# New sigma owner



## waynegs (Nov 10, 2009)

After reading reviews about it here, I went out to the bullet trap today and rented a sigma. The first couple of mags were all over the place, but once I adapted to the trigger I was keeping a nice grouping. I really like the feel of the gun and the trigger pull did not really bother me since the only other gun I have is a 22 Beretta Neos.

Long story short, $319 later and here it is...


----------



## TheReaper (Nov 14, 2008)

I have a .40 and love it. It's no M&P but it's a good gun. I going to buy another one when the price drops to $249.00 that's what I payed for my .40 last Christmas.


----------



## TOF (Sep 7, 2006)

Check S&W's Web site. They sometimes have free magazine's and other rebates for new buyers.

Enjoy

tumbleweed


----------



## jc27310 (Dec 14, 2008)

Nice gun, but hey, what's with the potato masher?


----------



## waynegs (Nov 10, 2009)

jc27310 said:


> Nice gun, but hey, what's with the potato masher?
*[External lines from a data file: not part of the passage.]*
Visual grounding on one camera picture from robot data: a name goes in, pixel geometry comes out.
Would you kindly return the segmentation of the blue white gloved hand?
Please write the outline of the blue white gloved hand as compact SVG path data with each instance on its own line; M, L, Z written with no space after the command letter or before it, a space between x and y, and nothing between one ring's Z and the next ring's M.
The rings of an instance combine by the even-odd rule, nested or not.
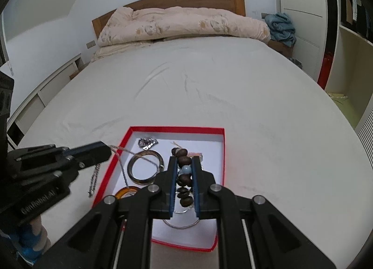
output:
M21 268L32 268L50 247L51 241L40 215L13 234L1 231L4 260Z

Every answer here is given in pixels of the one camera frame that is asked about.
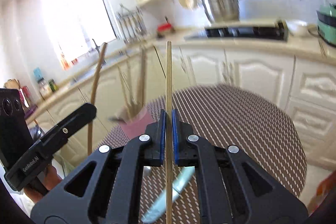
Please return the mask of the person's left hand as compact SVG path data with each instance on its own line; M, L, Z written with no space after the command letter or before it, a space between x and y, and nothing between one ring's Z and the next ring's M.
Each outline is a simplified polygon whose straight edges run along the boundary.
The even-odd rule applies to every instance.
M39 202L50 190L62 182L54 166L48 165L43 172L44 177L38 177L24 187L26 196L34 203Z

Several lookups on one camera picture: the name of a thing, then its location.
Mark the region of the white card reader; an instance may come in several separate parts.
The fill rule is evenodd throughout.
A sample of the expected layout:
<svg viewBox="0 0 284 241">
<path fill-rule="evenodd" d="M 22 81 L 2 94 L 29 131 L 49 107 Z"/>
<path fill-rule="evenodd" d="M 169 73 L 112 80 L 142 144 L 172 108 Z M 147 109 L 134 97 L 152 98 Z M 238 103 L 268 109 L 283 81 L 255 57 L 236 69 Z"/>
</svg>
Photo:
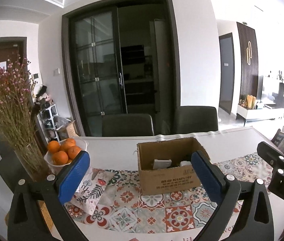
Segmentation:
<svg viewBox="0 0 284 241">
<path fill-rule="evenodd" d="M 153 170 L 167 169 L 172 164 L 171 159 L 155 159 L 153 163 Z"/>
</svg>

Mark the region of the white fruit basket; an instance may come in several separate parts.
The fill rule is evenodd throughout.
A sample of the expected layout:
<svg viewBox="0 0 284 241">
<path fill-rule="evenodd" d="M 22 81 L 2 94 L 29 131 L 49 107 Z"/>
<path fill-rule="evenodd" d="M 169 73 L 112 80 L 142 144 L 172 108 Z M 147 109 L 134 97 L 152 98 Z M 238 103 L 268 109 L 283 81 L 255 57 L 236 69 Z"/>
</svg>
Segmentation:
<svg viewBox="0 0 284 241">
<path fill-rule="evenodd" d="M 67 138 L 62 141 L 50 141 L 44 160 L 50 170 L 57 175 L 63 167 L 69 165 L 80 153 L 86 151 L 88 143 L 80 138 Z"/>
</svg>

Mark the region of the orange fruit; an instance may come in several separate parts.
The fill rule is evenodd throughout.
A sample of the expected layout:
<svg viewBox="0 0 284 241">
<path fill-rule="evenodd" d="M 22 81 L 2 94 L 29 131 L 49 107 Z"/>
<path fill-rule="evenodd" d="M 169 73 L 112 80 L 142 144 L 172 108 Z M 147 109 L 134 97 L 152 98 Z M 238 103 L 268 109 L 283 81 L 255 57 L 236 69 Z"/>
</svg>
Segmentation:
<svg viewBox="0 0 284 241">
<path fill-rule="evenodd" d="M 53 140 L 47 144 L 47 150 L 51 154 L 58 152 L 59 149 L 60 149 L 60 143 L 58 141 Z"/>
<path fill-rule="evenodd" d="M 69 161 L 69 156 L 65 151 L 58 151 L 52 155 L 54 165 L 65 165 Z"/>
<path fill-rule="evenodd" d="M 81 152 L 81 148 L 77 145 L 71 146 L 67 151 L 67 154 L 71 160 L 74 160 L 76 156 Z"/>
</svg>

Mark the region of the floral fabric tissue pouch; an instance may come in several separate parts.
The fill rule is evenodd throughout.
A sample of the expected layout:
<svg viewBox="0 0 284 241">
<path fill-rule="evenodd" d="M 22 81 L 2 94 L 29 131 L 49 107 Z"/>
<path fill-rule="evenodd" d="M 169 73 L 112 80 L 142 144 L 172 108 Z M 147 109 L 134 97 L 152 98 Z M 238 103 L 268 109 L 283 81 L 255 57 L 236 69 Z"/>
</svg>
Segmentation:
<svg viewBox="0 0 284 241">
<path fill-rule="evenodd" d="M 70 203 L 86 214 L 93 215 L 102 194 L 114 175 L 113 172 L 90 167 L 73 194 Z"/>
</svg>

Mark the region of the white square charger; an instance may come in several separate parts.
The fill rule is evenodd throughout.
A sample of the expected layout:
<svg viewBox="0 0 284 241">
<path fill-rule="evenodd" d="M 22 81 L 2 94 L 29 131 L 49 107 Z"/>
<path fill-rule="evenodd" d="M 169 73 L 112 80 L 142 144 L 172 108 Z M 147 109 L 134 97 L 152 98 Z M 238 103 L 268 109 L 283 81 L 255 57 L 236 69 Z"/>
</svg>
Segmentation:
<svg viewBox="0 0 284 241">
<path fill-rule="evenodd" d="M 182 161 L 180 163 L 180 166 L 187 166 L 187 165 L 191 165 L 191 162 L 190 161 Z"/>
</svg>

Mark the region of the white tv console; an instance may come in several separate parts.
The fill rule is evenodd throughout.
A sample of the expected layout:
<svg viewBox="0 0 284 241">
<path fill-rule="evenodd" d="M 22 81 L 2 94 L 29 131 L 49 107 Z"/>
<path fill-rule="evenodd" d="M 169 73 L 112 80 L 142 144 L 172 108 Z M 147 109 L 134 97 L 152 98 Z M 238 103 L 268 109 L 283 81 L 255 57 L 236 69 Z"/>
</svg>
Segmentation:
<svg viewBox="0 0 284 241">
<path fill-rule="evenodd" d="M 265 105 L 261 109 L 248 109 L 238 105 L 235 120 L 243 120 L 244 126 L 247 122 L 262 121 L 262 120 L 275 120 L 281 119 L 284 116 L 284 108 L 270 108 Z"/>
</svg>

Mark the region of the glass vase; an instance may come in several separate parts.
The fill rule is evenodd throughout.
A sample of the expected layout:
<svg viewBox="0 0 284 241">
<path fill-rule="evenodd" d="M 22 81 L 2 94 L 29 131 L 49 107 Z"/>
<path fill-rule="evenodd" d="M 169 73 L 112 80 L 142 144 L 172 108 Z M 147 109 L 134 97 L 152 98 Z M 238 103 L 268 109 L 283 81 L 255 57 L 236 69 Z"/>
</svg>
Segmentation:
<svg viewBox="0 0 284 241">
<path fill-rule="evenodd" d="M 14 151 L 25 171 L 34 182 L 43 181 L 51 174 L 52 171 L 36 143 L 17 147 Z"/>
</svg>

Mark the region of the brown cardboard box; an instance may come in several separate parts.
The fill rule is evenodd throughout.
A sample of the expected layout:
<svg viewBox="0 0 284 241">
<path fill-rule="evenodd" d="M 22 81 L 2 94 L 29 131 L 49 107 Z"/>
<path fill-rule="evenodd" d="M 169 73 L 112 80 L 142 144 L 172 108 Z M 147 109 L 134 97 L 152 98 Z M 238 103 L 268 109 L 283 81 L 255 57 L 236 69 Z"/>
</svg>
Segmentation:
<svg viewBox="0 0 284 241">
<path fill-rule="evenodd" d="M 137 159 L 142 195 L 165 194 L 198 187 L 201 182 L 192 166 L 180 166 L 182 161 L 190 161 L 196 151 L 202 151 L 210 158 L 195 138 L 139 143 Z M 155 159 L 171 159 L 172 164 L 167 169 L 153 170 Z"/>
</svg>

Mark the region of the patterned tablecloth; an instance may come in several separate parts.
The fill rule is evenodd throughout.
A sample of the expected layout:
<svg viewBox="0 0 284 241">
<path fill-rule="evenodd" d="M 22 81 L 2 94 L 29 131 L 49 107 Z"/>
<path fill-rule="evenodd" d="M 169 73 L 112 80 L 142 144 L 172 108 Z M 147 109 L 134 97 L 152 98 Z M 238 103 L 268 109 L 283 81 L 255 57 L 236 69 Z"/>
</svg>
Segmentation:
<svg viewBox="0 0 284 241">
<path fill-rule="evenodd" d="M 117 232 L 171 233 L 203 227 L 217 204 L 203 186 L 157 195 L 142 195 L 139 173 L 115 173 L 102 194 L 93 215 L 65 204 L 73 220 Z"/>
</svg>

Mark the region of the white shoe shelf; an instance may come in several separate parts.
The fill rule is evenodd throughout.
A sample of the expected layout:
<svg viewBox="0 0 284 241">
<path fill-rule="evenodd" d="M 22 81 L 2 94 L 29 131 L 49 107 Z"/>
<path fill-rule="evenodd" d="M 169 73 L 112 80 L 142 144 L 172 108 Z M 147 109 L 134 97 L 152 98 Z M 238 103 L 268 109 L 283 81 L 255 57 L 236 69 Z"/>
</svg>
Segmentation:
<svg viewBox="0 0 284 241">
<path fill-rule="evenodd" d="M 56 105 L 53 104 L 47 108 L 42 109 L 39 115 L 47 141 L 50 142 L 55 140 L 57 142 L 60 142 L 56 122 L 54 120 L 54 118 L 58 116 Z"/>
</svg>

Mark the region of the right dark chair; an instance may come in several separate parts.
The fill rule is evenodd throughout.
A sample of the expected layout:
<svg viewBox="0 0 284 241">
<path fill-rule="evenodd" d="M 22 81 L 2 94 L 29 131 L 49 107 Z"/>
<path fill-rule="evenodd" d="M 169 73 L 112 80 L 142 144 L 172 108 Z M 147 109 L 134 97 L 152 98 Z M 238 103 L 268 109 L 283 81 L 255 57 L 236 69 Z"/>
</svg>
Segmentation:
<svg viewBox="0 0 284 241">
<path fill-rule="evenodd" d="M 218 131 L 217 110 L 212 106 L 180 106 L 175 110 L 173 134 Z"/>
</svg>

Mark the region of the dark chair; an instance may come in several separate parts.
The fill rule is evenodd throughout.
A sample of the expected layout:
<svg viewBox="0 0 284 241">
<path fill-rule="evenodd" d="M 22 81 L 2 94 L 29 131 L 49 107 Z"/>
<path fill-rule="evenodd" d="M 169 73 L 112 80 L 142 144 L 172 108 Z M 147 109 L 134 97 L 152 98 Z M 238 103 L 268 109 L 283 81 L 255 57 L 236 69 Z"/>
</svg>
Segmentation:
<svg viewBox="0 0 284 241">
<path fill-rule="evenodd" d="M 103 137 L 154 136 L 152 117 L 149 114 L 114 114 L 102 118 Z"/>
<path fill-rule="evenodd" d="M 175 110 L 173 134 L 218 131 L 217 110 L 212 106 L 180 106 Z"/>
</svg>

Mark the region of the left dark chair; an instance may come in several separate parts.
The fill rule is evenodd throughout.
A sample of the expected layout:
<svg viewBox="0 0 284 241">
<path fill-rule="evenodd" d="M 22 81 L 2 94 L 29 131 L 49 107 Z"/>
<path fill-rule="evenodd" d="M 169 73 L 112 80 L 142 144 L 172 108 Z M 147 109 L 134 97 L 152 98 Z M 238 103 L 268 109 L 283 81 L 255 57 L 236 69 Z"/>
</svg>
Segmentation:
<svg viewBox="0 0 284 241">
<path fill-rule="evenodd" d="M 103 137 L 154 136 L 152 117 L 149 114 L 114 114 L 102 118 Z"/>
</svg>

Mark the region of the dried pink flowers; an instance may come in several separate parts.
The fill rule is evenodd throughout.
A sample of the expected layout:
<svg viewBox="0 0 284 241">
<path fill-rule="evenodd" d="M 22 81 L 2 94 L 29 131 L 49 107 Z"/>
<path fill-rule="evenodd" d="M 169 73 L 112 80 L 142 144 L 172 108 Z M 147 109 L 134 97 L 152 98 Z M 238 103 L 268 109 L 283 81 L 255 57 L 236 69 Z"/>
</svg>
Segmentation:
<svg viewBox="0 0 284 241">
<path fill-rule="evenodd" d="M 30 61 L 20 54 L 0 66 L 0 133 L 13 149 L 38 152 L 35 121 L 31 116 Z"/>
</svg>

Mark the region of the dark glass door cabinet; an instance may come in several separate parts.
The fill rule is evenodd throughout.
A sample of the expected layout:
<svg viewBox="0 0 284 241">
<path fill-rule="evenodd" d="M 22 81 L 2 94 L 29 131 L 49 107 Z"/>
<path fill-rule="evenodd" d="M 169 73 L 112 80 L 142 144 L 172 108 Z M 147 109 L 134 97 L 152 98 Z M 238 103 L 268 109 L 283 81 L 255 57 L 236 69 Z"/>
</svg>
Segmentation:
<svg viewBox="0 0 284 241">
<path fill-rule="evenodd" d="M 172 0 L 102 0 L 62 17 L 71 112 L 81 136 L 103 121 L 143 114 L 170 134 L 176 108 L 177 28 Z"/>
</svg>

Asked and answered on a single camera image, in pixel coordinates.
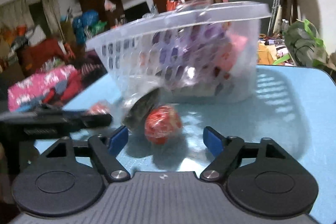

There is another forum I read where an unofficial rule was started that all firearm photos must include a calculator and kitchen utensil


----------



## thelonerang3r (Jul 30, 2009)

TOF said:


> Check S&W's Web site. They sometimes have free magazine's and other rebates for new buyers.
> 
> Enjoy
> 
> tumbleweed


They've got one now, IIRC. $50 mail in rebate or 2 free mags


----------



## ArmyCop (May 7, 2006)

Congrats. I know a few guys who have Sigma's and have had NO problems with them.


----------



## DevilsJohnson (Oct 21, 2007)

They are pretty nice weapons. I had one a while back. 

Why the hell would you need a calculator and a kitchen utensil in a gun pic for any forum?


----------



## dondavis3 (Aug 2, 2009)

We have 4 S&W Sigma's in our family and none of us have ever had a problem with any of them.










We all sent them to S&W and they made the trigger much smoother & crisper - for FREE

I think you will like you're Sigma when you get used to the long trigger pull.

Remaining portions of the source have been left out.